Collected data:

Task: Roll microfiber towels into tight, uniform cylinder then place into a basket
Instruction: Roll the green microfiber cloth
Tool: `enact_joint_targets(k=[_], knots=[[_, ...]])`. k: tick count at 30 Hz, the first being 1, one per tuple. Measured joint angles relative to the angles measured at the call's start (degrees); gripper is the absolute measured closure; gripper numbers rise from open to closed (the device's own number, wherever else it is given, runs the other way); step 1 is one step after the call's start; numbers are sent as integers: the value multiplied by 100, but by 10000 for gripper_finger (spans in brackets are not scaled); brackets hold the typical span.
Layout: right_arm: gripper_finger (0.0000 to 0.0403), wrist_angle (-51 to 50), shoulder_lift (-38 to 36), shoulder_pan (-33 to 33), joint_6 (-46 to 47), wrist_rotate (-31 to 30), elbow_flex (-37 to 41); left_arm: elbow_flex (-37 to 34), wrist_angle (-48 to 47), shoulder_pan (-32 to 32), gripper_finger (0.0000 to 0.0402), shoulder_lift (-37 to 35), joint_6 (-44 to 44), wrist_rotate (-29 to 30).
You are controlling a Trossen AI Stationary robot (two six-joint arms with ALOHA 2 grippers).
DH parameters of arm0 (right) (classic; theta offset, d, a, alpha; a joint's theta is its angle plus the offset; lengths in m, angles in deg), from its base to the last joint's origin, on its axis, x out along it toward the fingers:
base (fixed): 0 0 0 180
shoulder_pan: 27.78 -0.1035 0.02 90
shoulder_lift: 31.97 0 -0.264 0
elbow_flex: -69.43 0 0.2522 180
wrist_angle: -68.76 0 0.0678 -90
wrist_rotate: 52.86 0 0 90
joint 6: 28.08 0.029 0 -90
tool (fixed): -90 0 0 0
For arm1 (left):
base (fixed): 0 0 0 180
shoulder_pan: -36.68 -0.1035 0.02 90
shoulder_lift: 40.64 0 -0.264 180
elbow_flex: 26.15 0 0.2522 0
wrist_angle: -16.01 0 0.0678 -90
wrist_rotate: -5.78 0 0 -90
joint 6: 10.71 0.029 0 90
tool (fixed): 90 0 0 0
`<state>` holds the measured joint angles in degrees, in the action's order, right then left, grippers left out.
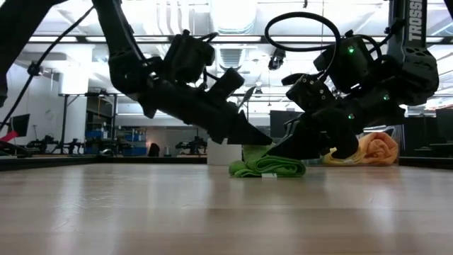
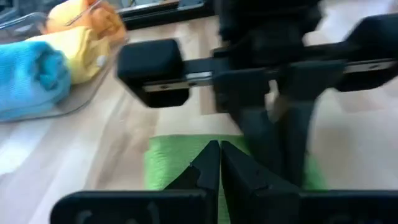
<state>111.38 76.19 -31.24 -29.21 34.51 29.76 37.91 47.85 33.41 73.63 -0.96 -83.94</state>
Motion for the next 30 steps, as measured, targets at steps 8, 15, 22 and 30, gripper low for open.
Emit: enact_joint_targets(k=[8,15,22,30], knots=[[394,0,0,5,-4,-22,-1,13,27,-315,402,352,-19,145],[394,-4,0,9,-2,-51,-2,64,190,-443,402,633,-46,71],[394,-9,0,9,0,-58,-2,69,181,-446,402,624,-44,121],[394,-17,-35,2,66,-40,-2,54,189,-446,402,626,-41,157]])
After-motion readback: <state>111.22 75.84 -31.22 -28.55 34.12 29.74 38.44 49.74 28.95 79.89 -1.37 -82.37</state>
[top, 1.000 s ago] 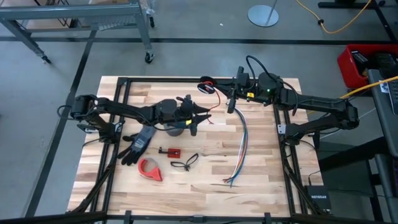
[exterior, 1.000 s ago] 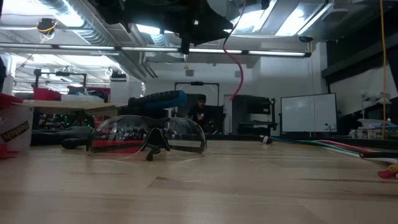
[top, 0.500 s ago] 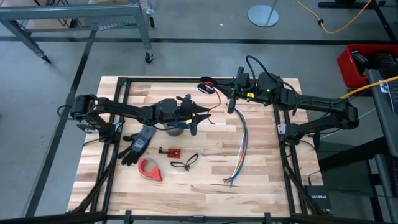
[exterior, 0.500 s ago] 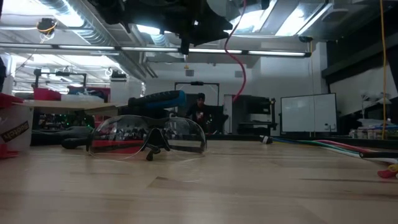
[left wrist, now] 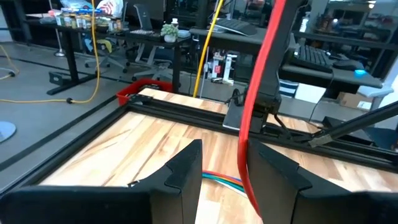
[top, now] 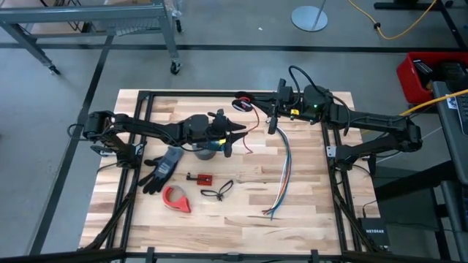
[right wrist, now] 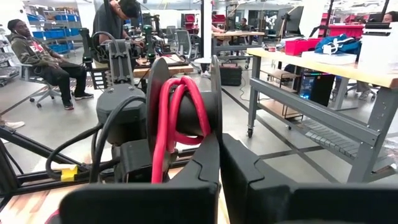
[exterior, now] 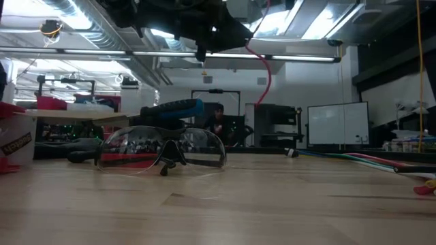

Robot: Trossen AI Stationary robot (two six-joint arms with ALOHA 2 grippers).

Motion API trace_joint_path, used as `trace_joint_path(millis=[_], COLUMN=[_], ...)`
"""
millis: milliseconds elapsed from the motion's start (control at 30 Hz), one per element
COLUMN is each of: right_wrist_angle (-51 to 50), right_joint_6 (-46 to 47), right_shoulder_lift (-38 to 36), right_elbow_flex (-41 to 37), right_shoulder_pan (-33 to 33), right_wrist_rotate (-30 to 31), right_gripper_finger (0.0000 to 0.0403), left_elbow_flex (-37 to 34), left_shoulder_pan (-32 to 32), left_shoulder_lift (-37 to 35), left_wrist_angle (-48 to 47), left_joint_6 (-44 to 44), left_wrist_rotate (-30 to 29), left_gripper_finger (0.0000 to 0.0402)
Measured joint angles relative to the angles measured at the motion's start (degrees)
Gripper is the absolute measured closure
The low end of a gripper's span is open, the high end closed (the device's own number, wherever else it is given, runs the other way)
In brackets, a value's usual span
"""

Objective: Coil cords
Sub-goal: Coil the red wire into the black spool

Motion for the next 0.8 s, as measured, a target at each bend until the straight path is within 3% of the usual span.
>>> trace_joint_path(millis=[800], right_wrist_angle=[2.1], right_joint_6=[0.0], right_shoulder_lift=[0.0], right_elbow_flex=[0.0], right_shoulder_pan=[0.0], right_wrist_rotate=[0.0], right_gripper_finger=[0.0396], left_elbow_flex=[0.0], left_shoulder_pan=[-0.2], left_shoulder_lift=[0.0], left_wrist_angle=[-1.3], left_joint_6=[-1.6], left_wrist_rotate=[0.2], left_gripper_finger=[0.0290])
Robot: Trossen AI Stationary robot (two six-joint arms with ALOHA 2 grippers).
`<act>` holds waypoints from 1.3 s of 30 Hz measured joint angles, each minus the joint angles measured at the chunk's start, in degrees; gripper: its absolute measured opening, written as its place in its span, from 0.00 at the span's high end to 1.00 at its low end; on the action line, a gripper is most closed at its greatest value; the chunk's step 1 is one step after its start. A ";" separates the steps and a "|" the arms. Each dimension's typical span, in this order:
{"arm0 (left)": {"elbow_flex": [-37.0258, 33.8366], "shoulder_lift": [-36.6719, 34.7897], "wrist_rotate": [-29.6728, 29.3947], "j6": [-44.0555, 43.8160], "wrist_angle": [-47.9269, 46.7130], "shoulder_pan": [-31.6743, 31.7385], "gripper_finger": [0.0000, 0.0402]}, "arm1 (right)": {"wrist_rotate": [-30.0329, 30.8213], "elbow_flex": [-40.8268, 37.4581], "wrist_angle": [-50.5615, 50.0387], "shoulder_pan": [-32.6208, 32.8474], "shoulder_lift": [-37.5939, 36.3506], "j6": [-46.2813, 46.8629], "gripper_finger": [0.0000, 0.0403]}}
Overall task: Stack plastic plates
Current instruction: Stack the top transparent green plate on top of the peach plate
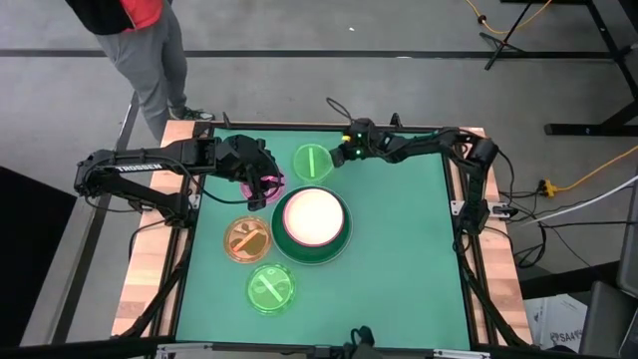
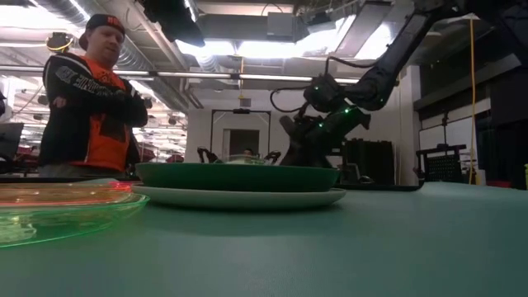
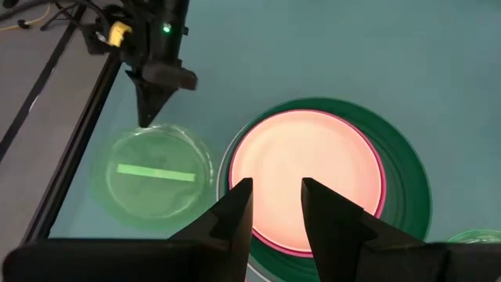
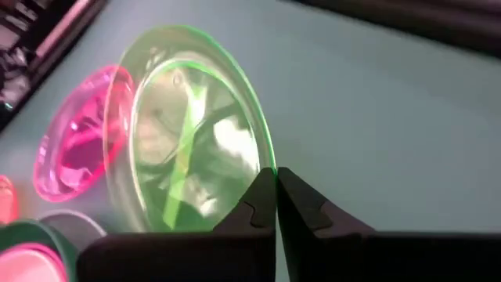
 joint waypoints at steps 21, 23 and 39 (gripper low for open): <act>0.00 0.00 0.02 -0.28 -0.09 -0.04 0.74 | -21.55 16.58 -13.11 1.39 -2.06 -2.07 1.00; 0.00 0.00 0.02 -0.28 -0.10 -0.04 0.74 | -22.78 18.17 -17.23 2.48 -2.06 -3.65 1.00; 0.00 0.00 0.01 -0.30 -0.09 -0.04 0.74 | -12.32 19.52 -37.51 14.39 -2.08 -16.34 1.00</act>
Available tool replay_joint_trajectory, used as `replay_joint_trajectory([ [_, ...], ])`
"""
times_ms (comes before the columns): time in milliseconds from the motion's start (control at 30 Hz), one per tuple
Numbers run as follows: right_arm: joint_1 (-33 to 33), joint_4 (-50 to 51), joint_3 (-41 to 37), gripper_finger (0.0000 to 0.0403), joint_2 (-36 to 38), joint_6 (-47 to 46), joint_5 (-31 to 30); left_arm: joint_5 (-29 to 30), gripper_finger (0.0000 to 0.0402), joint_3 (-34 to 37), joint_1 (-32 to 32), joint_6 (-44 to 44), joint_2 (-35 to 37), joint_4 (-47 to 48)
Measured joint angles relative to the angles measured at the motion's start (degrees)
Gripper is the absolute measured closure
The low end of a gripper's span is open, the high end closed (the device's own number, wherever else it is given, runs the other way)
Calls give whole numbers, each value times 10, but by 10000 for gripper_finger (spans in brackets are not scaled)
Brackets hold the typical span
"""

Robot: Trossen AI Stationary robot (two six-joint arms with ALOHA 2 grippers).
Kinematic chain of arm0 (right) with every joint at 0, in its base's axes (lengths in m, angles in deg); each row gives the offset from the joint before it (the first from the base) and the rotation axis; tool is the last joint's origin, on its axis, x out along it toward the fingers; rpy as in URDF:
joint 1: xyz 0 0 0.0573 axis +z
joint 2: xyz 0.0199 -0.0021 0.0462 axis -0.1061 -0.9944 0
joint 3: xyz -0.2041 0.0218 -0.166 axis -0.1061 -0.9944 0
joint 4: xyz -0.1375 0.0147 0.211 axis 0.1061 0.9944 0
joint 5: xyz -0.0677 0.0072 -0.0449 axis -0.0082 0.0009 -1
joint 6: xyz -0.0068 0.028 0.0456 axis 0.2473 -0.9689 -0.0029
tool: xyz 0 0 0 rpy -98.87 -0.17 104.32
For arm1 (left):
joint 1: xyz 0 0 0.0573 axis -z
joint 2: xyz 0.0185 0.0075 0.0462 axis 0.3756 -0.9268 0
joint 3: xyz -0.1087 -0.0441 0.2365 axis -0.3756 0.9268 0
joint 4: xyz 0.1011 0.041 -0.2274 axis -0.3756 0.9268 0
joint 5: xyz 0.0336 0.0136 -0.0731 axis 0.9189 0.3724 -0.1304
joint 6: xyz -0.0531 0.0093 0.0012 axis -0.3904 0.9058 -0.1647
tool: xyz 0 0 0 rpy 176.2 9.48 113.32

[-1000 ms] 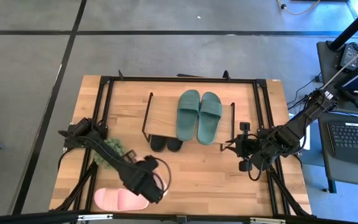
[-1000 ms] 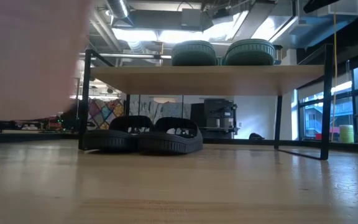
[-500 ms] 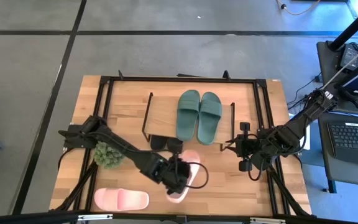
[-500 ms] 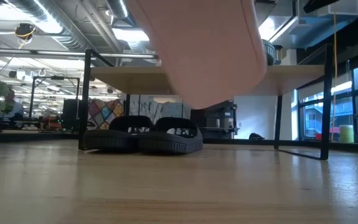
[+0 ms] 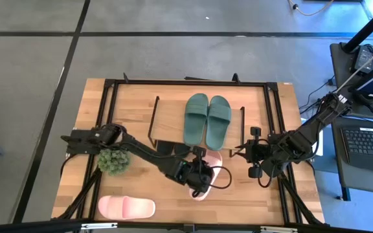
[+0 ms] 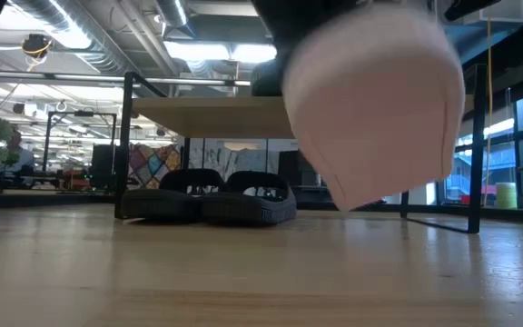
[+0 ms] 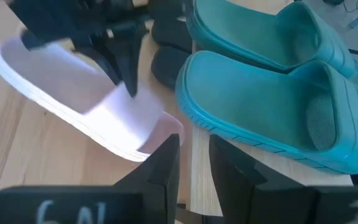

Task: Pick and place slides into the shelf
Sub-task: Put the right pink slipper under the shelf

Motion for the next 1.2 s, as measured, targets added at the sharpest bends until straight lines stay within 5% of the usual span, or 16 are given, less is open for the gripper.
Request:
replay_joint_trajectory([
  [967, 0, 0, 0, 314, 0, 0, 0, -56, 271, 0, -6, -31, -9, -5],
  [1200, 0, 3, 0, 314, 0, -13, 0, -80, 255, 0, 27, -41, 35, 53],
])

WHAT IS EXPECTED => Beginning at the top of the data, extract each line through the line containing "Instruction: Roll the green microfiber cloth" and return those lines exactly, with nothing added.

SOLVED PROBLEM =>
Task: Roll microfiber towels into tight, uniform cylinder then place into a basket
Instruction: Roll the green microfiber cloth

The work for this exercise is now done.